Hacía unos pocos minutos el atleta chino Qi Shun lo había sobrepasado en la dura prueba, que ya completaba más de dos horas. Por primera vez en su vida el deportista se sometía a la competencia que, por tradición, mide la tenacidad y el aguante de los corredores. Jamás, en los muchos entrenamientos que juiciosamente realizó para participar en el significativo evento, se había ejercitado durante tanto tiempo. Alguna vez, claro, corrió 30 ó 35 kilómetros. Nunca, en todo caso, con el apremio de ahora. Después de todo, en aquella meta –cercana, por fin cercana– reposaban todos sus sueños.

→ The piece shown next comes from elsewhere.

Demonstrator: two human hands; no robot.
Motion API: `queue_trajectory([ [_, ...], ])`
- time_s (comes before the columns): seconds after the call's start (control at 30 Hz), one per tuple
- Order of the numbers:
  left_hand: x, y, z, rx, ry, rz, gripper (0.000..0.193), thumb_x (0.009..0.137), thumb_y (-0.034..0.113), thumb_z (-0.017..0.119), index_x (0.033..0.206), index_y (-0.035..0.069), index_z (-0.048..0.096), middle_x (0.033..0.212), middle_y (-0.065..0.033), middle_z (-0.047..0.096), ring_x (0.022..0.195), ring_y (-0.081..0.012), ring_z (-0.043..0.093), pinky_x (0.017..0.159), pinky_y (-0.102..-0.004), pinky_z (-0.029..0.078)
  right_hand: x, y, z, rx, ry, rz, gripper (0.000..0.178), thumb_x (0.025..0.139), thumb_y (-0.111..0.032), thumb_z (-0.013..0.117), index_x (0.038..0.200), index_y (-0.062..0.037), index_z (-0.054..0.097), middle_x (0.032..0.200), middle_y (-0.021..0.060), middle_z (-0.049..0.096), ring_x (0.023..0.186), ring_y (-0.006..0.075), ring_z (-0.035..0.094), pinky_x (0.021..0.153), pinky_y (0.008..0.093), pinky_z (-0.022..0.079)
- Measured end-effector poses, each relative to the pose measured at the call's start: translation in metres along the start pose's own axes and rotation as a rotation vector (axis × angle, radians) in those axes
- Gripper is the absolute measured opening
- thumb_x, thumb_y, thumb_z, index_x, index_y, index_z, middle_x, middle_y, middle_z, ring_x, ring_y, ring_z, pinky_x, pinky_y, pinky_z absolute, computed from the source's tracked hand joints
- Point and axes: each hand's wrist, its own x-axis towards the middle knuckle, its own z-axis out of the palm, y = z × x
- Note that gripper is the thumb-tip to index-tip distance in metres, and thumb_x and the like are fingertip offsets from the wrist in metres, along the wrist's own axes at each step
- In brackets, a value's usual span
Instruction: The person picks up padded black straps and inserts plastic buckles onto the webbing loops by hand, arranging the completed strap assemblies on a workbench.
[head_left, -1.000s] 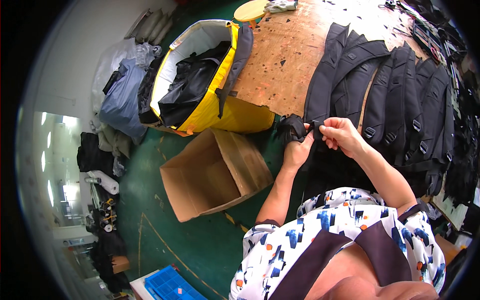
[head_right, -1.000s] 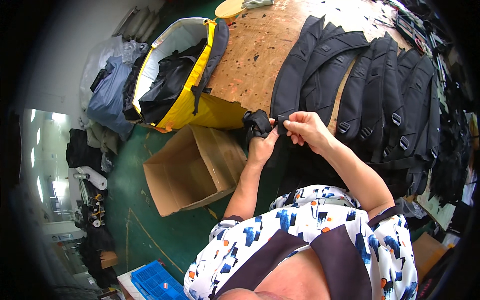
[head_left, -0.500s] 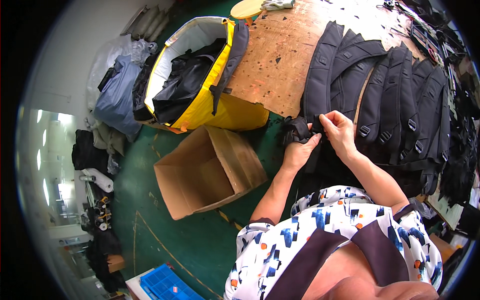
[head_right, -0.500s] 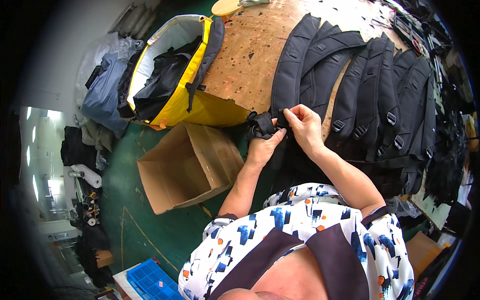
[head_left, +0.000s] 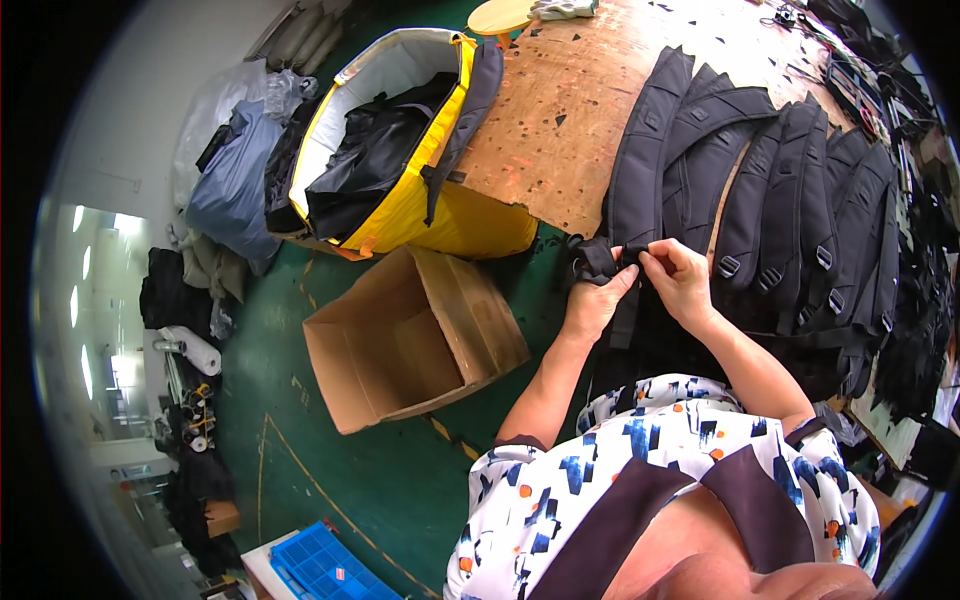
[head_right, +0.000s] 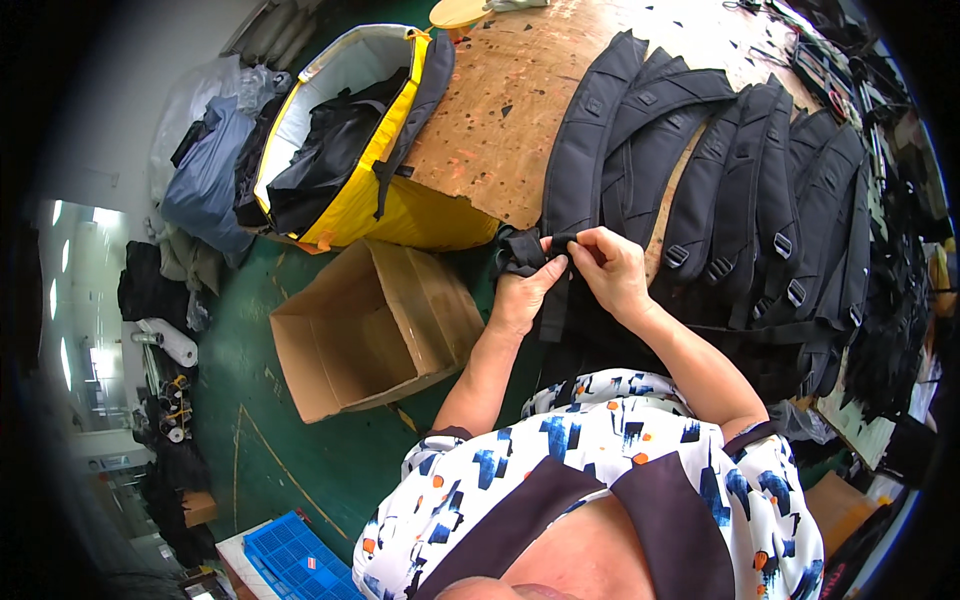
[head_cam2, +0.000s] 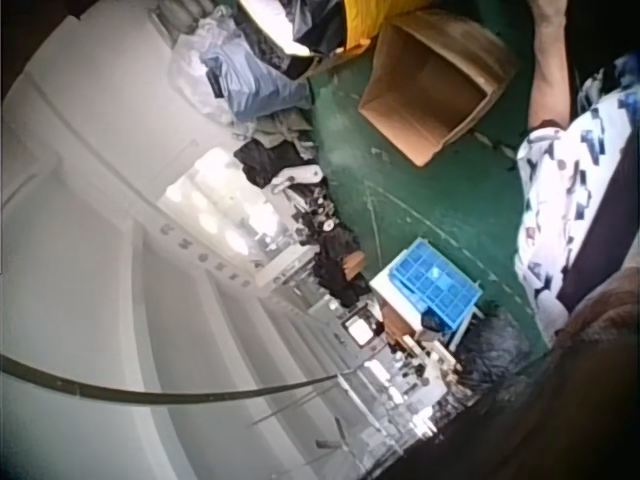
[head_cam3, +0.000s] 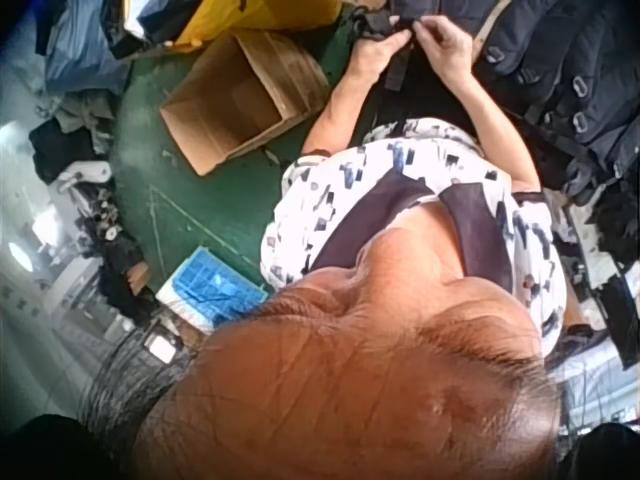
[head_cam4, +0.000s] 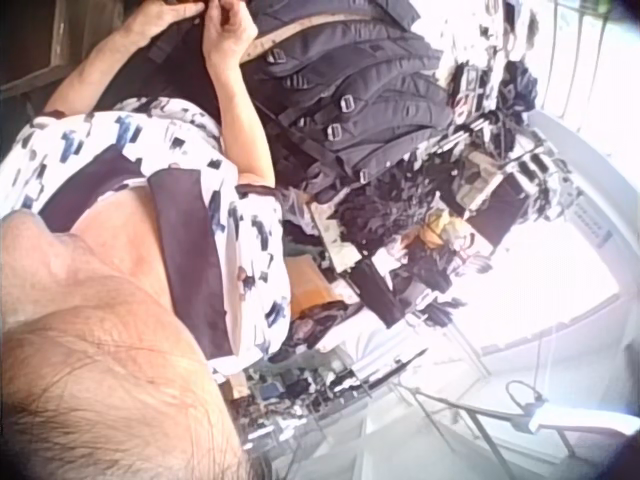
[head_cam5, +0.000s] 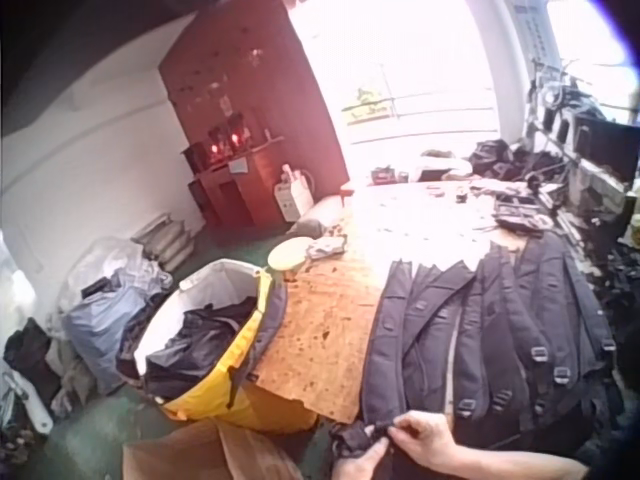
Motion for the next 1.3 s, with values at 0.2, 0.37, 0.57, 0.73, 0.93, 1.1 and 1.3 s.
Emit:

En eso, precisamente, intentó concentrarse para olvidar que estaba cansado, que se sentía desfallecer. Recordó lo que su entrenador y amigo, Libardo Hoyos, le había repetido una y otra vez: “Mantenga el ritmo, no se apresure que después se cansa”. Así, hasta que faltaron dos kilómetros. Luego, imaginó su casa, la casa propia, de muchos pisos, que siempre quiso regalarle a Libia, su madre, y a Nelson, su hermano. Un kilómetro. Después, y por pocos segundos, pensó en la vereda La Magdalena, en el municipio de Urrao, suroeste antioqueño, de donde hace 11 años salieron él y su familia despavoridos, huyéndole a la violencia. En seguida, supo que era medallista olímpico.
Toda Colombia observó horas después por la televisión al campeón, al humilde muchacho paisa desconocido hasta el momento, cuyos ojos no pueden ver más allá de unos pocos metros, llorar de emoción por la hazaña que acababa de realizar: una medalla de plata en los Juegos, para deportistas discapacitados, más importantes del mundo.
Como es apenas natural, los medios nos contaron su historia de vida casi en seguida. La historia de otra víctima de la guerra colombiana a quien el desplazamiento arrancó de su terruño y dejó sin oportunidades de progreso. El relato del ser al que, además, le tocó padecer una rara enfermedad neurológica que de a poquitos fue acabando con su visión. Como si la carga fuera muy liviana.
Pobreza y enfermedad. La combinación que pareciera condenarlo a uno al fracaso perenne y que, no obstante, Elkin Serna se empeñó en superar. Siempre con una sonrisa en los labios.
Porque, y esto nadie nos lo contó, este ejemplar atleta cuenta con una fe en la vida que cualquiera envidiaría. Es alegre, siempre ha sido alegre, aun en la época en la que tuvo que echarse al hombro todos los gastos del hogar. Pintar cueros de chivo para conseguir el sustento. Ser el hombre de la casa, como lo cuenta su mánager y amigo desde hace 10 años, el médico Carlos Andrés Mejía, quien asegura que Elkin posee “unas condiciones increíbles”, que van más allá de su capacidad física.
Es inteligente y piensa como ganador. Así lo prueba que, sin mayores temores, siendo casi ciego, se entrenó, persistió y tocó la puerta hasta que entró. Luchó. También se enfrentó a los deportistas de Túnez, Kenia, Brasil y Japón que, tradicionalmente, han dominado en todas las pruebas de atletismo. Y con cero miramientos.
Ahora se prepara para ser embajador de buena voluntad de Acnur para los desplazados, y para recibir, el próximo 6 de diciembre, una mención de honor en los premios Fox Sports al deporte. Pronto comprará la anhelada casa de muchos pisos. Parece que, ciertamente, en aquella meta, en Pekín, reposaban muchos de sus sueños.
Así fue el gran día de la medalla en Pekín
“El gran día, 17 de septiembre, nos levantaron a las 5 y media de la mañana. La carrera comenzaba a las 7. Salimos a comer algo suave, cereal y fruta, mi entrenador, Libardo Hoyos, la muchacha encargada de hablar con el jefe de la misión colombiana, unos periodistas del programa de Pirry y yo. Pekín estaba nublado y parecía que fuera a llover. Después, llegamos a la plaza Tiananmen.
Mientras calentaba, me propuse quedar por lo menos entre los ocho primeros. Cuando autorizaron la salida, dejé que muchos me pasaran y lo manejé desde atrás, intentando cansarme lo menos posible. Ya como en el kilómetro 20 me alcancé a un grupo. Ahí me di cuenta de que tenía fortaleza para resistir la prueba. Así fue. Resistí y quedé segundo. Fueron dos horas, 31 minutos y 16 segundos. Al primero que abracé fue a mi entrenador. Al rato, llamó el presidente Uribe a felicitarme. Ese día lloré mucho. Lo bueno es que fue de felicidad”.